Her eyes shot lightning; her lips trembled; a passionate warmth was manifested in her whole being. Now she was the true daughter of her father, inconsiderate and passionate in her wrath, destroying in her ferocity.

“You shall not go,” muttered she, with her teeth firmly set. “I will not let you go! I will not let you confront me any longer with that cold, smiling face. Scold me; cast on me the bitterest reproaches, because I have dared to brave you so long; curse me, if you can! Anything but this smiling calmness. It kills me; it pierces my heart like a dagger. For you see well enough that I have no longer the power to withstand you; you see well enough that I love you. Yes, I love you to ecstasy and to desperation; with desire and dread. I love you as my demon and my angel. I am angry, because you have so entirely crushed the pride of my heart. I curse you, because you have made me so entirely your slave; and the next moment I fall on my knees and beseech God to forgive me this crime against you. I love you, I say—not as those soft, gentle-hearted women love, with a smile on the lip; but with madness and desperation, with jealousy and wrath. I love you as my father loved Anne Boleyn, whom, in the hatred of his love and the cruel wrath of his jealousy, he made to mount the scaffold, because he had been told that she was untrue to him. Ah, had I the power, I would do as my father did; I would murder you, if you should dare ever to cease to love me. And now, Thomas Seymour, now say whether you have the courage to desire to leave me?”

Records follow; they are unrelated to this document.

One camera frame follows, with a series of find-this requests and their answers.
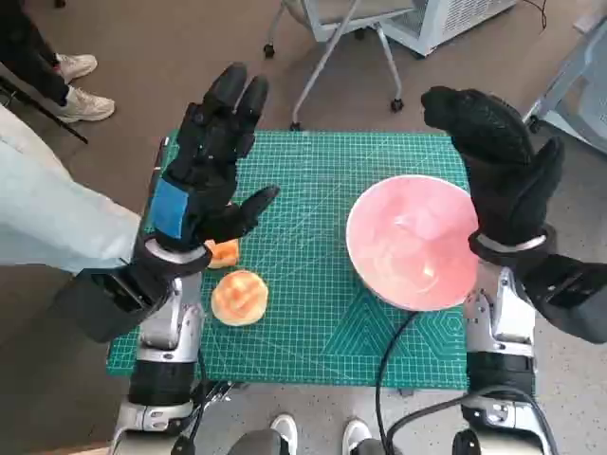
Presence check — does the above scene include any black metal table rail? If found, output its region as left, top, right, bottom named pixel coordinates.
left=192, top=378, right=252, bottom=413

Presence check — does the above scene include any looped black robot cable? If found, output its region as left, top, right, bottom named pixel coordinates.
left=383, top=395, right=470, bottom=455

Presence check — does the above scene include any person with white shoes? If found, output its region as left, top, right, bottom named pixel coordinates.
left=0, top=0, right=117, bottom=124

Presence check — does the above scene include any pink bowl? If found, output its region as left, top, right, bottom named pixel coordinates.
left=344, top=174, right=480, bottom=312

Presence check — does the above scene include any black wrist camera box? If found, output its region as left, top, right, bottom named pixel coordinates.
left=514, top=253, right=607, bottom=345
left=53, top=264, right=170, bottom=345

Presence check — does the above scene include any silver table edge rail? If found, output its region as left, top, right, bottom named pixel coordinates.
left=150, top=136, right=171, bottom=200

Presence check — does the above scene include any long twisted toy bread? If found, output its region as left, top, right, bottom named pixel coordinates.
left=204, top=238, right=241, bottom=270

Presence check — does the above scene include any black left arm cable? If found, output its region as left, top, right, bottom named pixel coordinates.
left=187, top=350, right=212, bottom=455

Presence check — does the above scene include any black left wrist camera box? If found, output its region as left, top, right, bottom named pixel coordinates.
left=53, top=264, right=170, bottom=345

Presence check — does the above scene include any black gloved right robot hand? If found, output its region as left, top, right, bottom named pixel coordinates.
left=420, top=85, right=566, bottom=252

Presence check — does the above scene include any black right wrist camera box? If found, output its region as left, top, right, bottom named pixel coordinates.
left=514, top=253, right=607, bottom=345

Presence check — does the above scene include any dark grey leg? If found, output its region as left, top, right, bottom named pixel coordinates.
left=356, top=436, right=395, bottom=455
left=226, top=428, right=285, bottom=455

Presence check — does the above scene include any pale blue wheeled chair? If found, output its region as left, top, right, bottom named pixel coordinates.
left=521, top=18, right=607, bottom=157

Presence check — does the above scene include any round toy bread bun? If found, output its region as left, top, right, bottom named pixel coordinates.
left=210, top=269, right=270, bottom=327

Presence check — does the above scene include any long black robot cable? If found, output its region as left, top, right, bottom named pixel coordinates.
left=374, top=307, right=418, bottom=455

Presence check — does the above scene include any person in light trousers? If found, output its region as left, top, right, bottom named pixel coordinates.
left=0, top=101, right=143, bottom=276

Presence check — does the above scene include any green cutting mat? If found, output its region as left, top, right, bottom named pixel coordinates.
left=107, top=130, right=470, bottom=388

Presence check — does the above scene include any grey wheeled chair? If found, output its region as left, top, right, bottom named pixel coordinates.
left=263, top=0, right=431, bottom=132

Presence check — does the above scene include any white shoe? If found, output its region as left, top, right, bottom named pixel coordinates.
left=341, top=416, right=374, bottom=455
left=269, top=413, right=299, bottom=455

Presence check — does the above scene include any black stand leg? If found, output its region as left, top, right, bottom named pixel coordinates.
left=0, top=73, right=90, bottom=145

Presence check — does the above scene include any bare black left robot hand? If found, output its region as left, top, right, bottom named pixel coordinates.
left=141, top=62, right=282, bottom=252

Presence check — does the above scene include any white grilled cabinet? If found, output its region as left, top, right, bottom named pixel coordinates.
left=381, top=0, right=518, bottom=59

She looked bewitching in the naming might of her passion; she was so young, so ardent; and Thomas Seymour was so ambitious! In his eyes Elizabeth was not merely the beautiful, charming maiden, who loved him: she was more than that: she was the daughter of Henry the Eighth, the Princess of England, perchance some day the heiress of the throne. It is true, her father had disinherited her, and by act of Parliament declared her unworthy of succeeding to the throne.[Footnote: Burnet, vol. i, p. 138] But Henry’s vacillating mind might change, and the disowned princess might one day become queen.

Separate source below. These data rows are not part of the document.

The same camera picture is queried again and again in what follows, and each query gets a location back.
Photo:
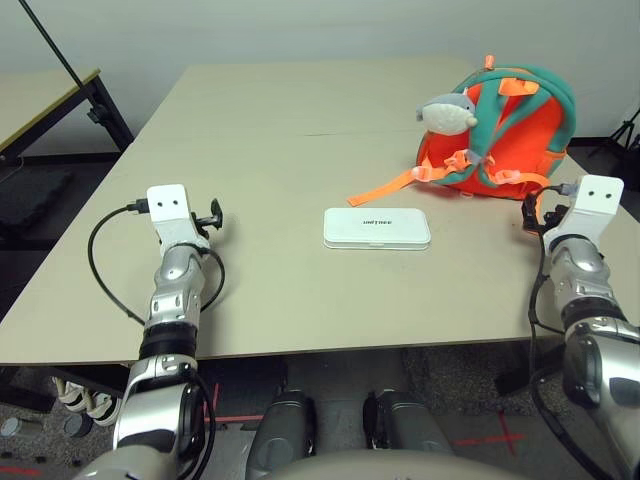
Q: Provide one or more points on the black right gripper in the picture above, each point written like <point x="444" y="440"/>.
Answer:
<point x="530" y="215"/>

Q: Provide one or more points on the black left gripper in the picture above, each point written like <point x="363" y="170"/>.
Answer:
<point x="216" y="217"/>

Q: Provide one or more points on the orange and teal backpack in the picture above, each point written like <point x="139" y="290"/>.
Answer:
<point x="530" y="130"/>

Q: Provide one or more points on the white pencil case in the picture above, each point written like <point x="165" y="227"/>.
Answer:
<point x="377" y="227"/>

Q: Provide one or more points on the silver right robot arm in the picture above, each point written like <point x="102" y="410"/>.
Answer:
<point x="585" y="290"/>

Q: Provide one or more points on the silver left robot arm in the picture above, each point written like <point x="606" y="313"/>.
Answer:
<point x="170" y="280"/>

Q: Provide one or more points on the black tripod stand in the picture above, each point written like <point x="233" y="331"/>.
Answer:
<point x="625" y="132"/>

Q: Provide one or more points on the grey plush shark toy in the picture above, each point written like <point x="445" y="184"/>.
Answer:
<point x="445" y="115"/>

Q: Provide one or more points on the black clamp on table leg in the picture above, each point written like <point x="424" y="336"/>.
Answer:
<point x="97" y="114"/>

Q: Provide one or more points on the black floor mat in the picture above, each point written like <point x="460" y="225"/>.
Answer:
<point x="30" y="200"/>

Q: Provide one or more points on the red floor tape lines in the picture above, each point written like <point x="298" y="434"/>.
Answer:
<point x="235" y="418"/>

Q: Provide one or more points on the white black striped sneaker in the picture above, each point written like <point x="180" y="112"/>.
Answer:
<point x="102" y="407"/>
<point x="72" y="395"/>

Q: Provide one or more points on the dark grey left robot leg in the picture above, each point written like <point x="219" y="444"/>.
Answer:
<point x="282" y="430"/>

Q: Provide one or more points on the dark grey robot leg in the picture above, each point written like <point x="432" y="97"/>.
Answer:
<point x="405" y="430"/>
<point x="282" y="430"/>

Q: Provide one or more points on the red floor tape cross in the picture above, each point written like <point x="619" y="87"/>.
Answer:
<point x="492" y="440"/>

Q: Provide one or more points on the thin black pole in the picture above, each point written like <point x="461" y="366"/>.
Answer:
<point x="50" y="42"/>

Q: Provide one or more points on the dark grey right robot leg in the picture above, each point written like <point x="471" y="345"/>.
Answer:
<point x="405" y="430"/>

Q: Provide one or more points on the grey caster wheel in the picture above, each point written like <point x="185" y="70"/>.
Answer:
<point x="10" y="427"/>
<point x="75" y="426"/>

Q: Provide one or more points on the beige robot torso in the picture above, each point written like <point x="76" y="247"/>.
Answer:
<point x="390" y="467"/>

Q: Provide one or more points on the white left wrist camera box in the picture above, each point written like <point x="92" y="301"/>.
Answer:
<point x="167" y="205"/>

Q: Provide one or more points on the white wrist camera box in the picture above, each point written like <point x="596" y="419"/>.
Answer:
<point x="597" y="195"/>
<point x="167" y="205"/>

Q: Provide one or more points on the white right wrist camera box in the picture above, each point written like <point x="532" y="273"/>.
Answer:
<point x="597" y="195"/>

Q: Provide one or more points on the side table with black frame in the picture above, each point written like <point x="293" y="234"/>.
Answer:
<point x="45" y="100"/>

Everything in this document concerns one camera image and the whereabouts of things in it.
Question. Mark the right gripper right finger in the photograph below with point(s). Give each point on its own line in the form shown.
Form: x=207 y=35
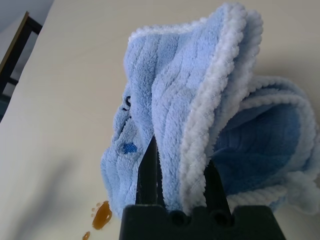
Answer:
x=215 y=190

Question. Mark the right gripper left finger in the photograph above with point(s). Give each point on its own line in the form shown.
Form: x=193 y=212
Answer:
x=147 y=185

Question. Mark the light blue fluffy rag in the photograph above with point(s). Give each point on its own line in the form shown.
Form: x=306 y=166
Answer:
x=175 y=87

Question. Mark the large brown liquid puddle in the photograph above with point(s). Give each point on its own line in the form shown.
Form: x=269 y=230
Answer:
x=102 y=216

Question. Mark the small brown liquid drop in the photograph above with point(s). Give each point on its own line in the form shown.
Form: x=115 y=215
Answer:
x=86 y=235

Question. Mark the side table with black frame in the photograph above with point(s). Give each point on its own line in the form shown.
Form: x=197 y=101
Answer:
x=15 y=57

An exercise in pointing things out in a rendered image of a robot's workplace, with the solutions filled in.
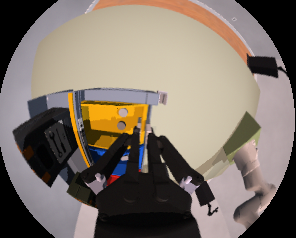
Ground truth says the blue open bin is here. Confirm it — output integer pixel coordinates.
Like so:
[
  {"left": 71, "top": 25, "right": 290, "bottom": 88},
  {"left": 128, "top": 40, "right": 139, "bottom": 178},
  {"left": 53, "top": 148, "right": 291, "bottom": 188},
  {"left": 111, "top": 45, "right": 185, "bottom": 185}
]
[{"left": 89, "top": 143, "right": 144, "bottom": 176}]

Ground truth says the yellow bin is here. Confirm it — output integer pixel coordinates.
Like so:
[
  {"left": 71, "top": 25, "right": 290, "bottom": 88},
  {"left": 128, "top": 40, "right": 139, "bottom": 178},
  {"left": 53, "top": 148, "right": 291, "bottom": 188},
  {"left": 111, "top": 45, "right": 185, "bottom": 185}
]
[{"left": 81, "top": 101, "right": 148, "bottom": 149}]

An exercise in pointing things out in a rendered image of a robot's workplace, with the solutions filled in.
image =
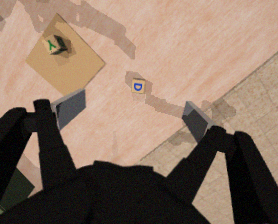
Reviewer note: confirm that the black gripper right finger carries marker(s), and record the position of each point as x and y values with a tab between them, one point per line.
253	190

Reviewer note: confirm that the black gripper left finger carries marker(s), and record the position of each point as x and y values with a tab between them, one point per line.
66	199

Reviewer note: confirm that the tan flat mat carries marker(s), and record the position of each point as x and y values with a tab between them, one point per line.
71	69

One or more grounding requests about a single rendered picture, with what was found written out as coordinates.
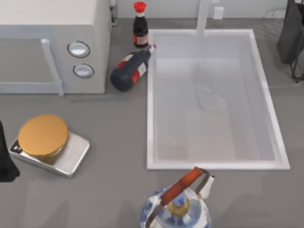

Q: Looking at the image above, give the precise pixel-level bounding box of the dark bottle with red label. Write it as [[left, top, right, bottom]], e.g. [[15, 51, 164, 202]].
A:
[[110, 44, 157, 92]]

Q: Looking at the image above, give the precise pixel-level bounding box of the white sink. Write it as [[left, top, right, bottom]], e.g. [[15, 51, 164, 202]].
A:
[[146, 29, 291, 171]]

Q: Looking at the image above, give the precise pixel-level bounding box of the pale microwave oven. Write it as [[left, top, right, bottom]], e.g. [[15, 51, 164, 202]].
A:
[[0, 0, 113, 95]]

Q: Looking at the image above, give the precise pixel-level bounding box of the small microwave knob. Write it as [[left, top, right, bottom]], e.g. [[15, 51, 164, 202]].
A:
[[72, 63, 95, 78]]

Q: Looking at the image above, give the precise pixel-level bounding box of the dark bottle with red cap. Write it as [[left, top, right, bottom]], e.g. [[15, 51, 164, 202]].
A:
[[132, 1, 150, 49]]

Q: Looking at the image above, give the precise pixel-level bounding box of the blue and white teapot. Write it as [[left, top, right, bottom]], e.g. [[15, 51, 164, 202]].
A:
[[139, 166, 216, 228]]

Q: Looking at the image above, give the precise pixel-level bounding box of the large microwave knob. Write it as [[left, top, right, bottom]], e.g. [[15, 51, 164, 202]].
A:
[[67, 40, 91, 58]]

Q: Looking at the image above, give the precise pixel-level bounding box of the silver kitchen scale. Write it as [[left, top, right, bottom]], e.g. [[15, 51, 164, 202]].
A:
[[9, 114, 91, 178]]

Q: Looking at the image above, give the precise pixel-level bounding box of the white tall tap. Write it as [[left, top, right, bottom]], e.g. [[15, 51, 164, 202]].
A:
[[196, 0, 210, 36]]

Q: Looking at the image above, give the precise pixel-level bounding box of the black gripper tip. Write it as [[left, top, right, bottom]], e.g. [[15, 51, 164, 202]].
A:
[[0, 120, 21, 183]]

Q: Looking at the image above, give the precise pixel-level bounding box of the microwave door handle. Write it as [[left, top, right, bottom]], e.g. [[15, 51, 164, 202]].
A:
[[40, 38, 65, 96]]

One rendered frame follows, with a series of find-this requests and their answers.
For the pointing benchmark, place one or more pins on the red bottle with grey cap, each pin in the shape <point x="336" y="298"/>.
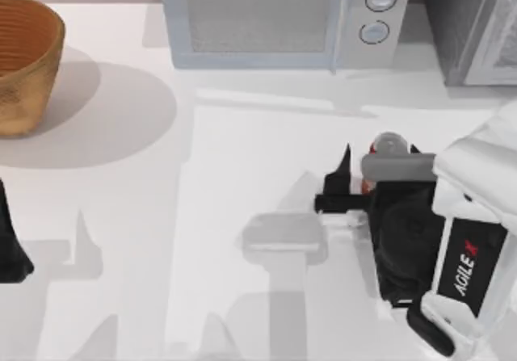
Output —
<point x="389" y="143"/>

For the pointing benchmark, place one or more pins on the microwave oven door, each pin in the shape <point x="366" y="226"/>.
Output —
<point x="258" y="18"/>

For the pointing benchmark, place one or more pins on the woven brown basket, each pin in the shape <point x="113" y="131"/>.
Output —
<point x="28" y="74"/>

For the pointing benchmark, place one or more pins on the pale microwave oven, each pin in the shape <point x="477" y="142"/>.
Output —
<point x="375" y="60"/>

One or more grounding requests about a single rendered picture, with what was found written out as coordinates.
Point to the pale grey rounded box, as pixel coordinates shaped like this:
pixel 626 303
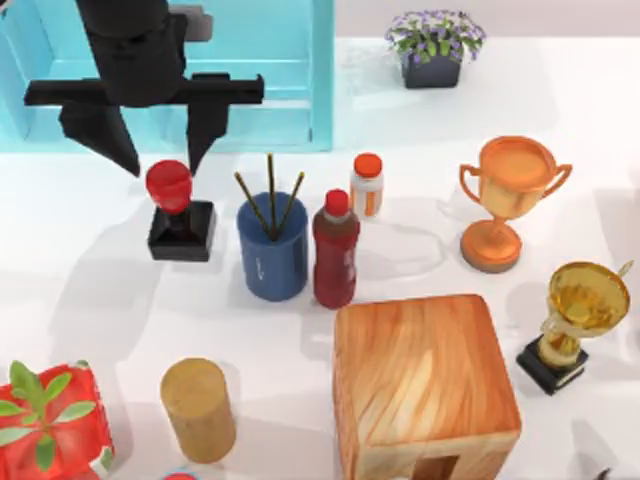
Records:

The earl thought of this as he gazed on Elizabeth—as he saw her before him, so charming, so young, and so glowing with passion. He thought of it as he now clasped her in his arms, and pressed on her lips a burning kiss.

“No, I will not go,” whispered he. “I will never more depart from your side, if you do not wish me to go. I am yours!—your slave, your vassal; and I will never be anything else but this alone. They may betray me; your father may punish me for high treason; yet will I exult in my good fortune, for Elizabeth loves me, and it will be for Elizabeth that I die!”

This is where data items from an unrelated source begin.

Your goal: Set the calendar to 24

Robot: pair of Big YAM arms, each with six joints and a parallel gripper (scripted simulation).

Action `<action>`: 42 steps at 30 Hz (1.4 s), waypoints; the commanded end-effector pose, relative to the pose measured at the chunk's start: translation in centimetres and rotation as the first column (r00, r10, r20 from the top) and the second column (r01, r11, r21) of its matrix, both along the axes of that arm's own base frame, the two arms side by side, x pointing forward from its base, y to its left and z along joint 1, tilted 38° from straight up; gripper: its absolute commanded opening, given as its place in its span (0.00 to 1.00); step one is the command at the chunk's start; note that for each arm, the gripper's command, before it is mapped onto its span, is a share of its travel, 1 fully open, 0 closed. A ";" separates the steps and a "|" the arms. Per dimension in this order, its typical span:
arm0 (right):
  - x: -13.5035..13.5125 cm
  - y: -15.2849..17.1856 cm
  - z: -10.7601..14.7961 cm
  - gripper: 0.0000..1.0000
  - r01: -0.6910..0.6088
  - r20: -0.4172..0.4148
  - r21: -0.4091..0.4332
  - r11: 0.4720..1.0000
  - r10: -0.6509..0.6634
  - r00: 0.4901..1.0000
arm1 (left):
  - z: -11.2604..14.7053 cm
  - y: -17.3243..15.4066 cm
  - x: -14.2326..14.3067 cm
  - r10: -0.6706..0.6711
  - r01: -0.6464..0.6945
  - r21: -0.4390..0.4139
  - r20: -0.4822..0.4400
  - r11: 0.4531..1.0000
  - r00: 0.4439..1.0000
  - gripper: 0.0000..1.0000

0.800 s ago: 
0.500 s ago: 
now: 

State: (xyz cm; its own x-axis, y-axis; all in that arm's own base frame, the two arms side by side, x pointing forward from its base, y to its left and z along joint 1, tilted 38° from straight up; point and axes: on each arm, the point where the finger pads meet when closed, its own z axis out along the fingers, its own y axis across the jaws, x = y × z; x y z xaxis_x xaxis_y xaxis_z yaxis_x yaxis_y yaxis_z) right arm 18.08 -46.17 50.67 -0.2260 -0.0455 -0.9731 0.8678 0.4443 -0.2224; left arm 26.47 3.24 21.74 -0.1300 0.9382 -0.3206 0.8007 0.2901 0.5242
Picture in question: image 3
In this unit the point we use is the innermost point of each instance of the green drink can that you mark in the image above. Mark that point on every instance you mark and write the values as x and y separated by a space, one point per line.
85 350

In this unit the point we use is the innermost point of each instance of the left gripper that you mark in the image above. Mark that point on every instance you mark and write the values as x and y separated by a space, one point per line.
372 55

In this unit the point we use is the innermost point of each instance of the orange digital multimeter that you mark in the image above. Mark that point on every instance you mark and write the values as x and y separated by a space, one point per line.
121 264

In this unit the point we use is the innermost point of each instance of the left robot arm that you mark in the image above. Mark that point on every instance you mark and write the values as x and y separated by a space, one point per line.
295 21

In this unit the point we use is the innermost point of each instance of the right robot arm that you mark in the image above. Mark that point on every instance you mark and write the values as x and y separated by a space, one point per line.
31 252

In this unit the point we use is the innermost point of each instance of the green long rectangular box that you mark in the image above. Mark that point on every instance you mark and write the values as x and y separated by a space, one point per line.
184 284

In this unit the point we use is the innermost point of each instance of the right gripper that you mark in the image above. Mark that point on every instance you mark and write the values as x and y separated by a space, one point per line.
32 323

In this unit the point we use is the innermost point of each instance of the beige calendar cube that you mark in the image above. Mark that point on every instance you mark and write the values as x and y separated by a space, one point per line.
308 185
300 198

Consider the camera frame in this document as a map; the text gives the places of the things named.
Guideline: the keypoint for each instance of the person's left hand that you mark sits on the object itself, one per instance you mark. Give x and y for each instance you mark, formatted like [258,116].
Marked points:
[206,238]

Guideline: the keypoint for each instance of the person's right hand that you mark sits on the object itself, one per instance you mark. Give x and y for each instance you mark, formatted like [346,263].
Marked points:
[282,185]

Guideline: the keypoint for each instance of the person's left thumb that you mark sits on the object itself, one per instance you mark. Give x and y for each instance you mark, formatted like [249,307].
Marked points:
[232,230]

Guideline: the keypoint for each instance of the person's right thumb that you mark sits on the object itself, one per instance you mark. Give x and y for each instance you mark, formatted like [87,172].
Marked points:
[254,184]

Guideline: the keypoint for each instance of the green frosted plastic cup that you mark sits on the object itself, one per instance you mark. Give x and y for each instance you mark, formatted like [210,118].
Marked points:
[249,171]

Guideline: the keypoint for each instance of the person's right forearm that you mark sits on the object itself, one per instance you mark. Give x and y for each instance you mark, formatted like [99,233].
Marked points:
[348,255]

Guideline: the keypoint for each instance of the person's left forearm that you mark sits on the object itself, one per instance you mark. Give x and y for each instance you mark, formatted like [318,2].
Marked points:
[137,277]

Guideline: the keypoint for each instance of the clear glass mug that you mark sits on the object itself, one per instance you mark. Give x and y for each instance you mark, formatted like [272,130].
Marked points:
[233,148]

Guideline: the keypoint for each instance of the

“You shall not die!” cried she, clinging fast to him. “You shall live, live at my side, proud, great, and happy! You shall be my lord and my master; and if I am ever queen, and I feel here in my heart that I must become so, then will Thomas Seymour be King of England.”

“That is to say, in the quiet and secrecy of your chamber I should perhaps be so!” said he with a sigh. “But there without, before the world, I shall still be ever only a servant; and at the best, I shall be called the favorite.”

“Never, never, that I swear to you! Said I not that I loved you?”